**Exercise:** The full listing should be reproduced exactly as it appears.

**Dataset excerpt:**
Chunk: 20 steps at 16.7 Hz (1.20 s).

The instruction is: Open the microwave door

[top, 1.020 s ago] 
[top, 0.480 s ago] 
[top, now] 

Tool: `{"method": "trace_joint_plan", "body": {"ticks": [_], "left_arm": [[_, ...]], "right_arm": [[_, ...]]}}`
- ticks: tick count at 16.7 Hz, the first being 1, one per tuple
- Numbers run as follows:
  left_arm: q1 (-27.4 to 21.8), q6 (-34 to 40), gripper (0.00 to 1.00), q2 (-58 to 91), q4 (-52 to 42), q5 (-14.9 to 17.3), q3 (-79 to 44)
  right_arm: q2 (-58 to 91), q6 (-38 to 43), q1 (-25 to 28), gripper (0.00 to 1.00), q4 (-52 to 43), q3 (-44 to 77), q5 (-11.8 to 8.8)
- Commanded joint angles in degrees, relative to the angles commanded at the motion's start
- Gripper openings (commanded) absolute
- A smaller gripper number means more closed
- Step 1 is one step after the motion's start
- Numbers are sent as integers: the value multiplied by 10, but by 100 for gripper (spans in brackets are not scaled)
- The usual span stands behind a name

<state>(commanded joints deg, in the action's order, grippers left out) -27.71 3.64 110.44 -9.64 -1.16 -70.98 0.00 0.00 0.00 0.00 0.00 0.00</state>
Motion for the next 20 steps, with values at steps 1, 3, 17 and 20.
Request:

**Answer to the problem:**
Chunk: 20 steps at 16.7 Hz (1.20 s).

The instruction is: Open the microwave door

[top, 1.020 s ago] 
[top, 0.480 s ago] 
[top, now] 

Tool: `{"method": "trace_joint_plan", "body": {"ticks": [_], "left_arm": [[_, ...]], "right_arm": [[_, ...]]}}`
- ticks: tick count at 16.7 Hz, the first being 1, one per tuple
- Numbers run as follows:
  left_arm: q1 (-27.4 to 21.8), q6 (-34 to 40), gripper (0.00 to 1.00), q2 (-58 to 91), q4 (-52 to 42), q5 (-14.9 to 17.3), q3 (-79 to 44)
  right_arm: q2 (-58 to 91), q6 (-38 to 43), q1 (-25 to 28), gripper (0.00 to 1.00), q4 (-52 to 43), q3 (-44 to 77), q5 (-11.8 to 8.8)
- Commanded joint angles in degrees, relative to the angles commanded at the motion's start
- Gripper openings (commanded) absolute
- A smaller gripper number means more closed
- Step 1 is one step after the motion's start
- Numbers are sent as integers: the value multiplied by 10, but by 100 for gripper (spans in brackets are not scaled)
- The usual span stands behind a name

<state>(commanded joints deg, in the action's order, grippers left out) -27.71 3.64 110.44 -9.64 -1.16 -70.98 0.00 0.00 0.00 0.00 0.00 0.00</state>
Motion for the next 20 steps, with values at steps 1, 3, 17 and 20.
Request:

Nothing further is required by the exercise.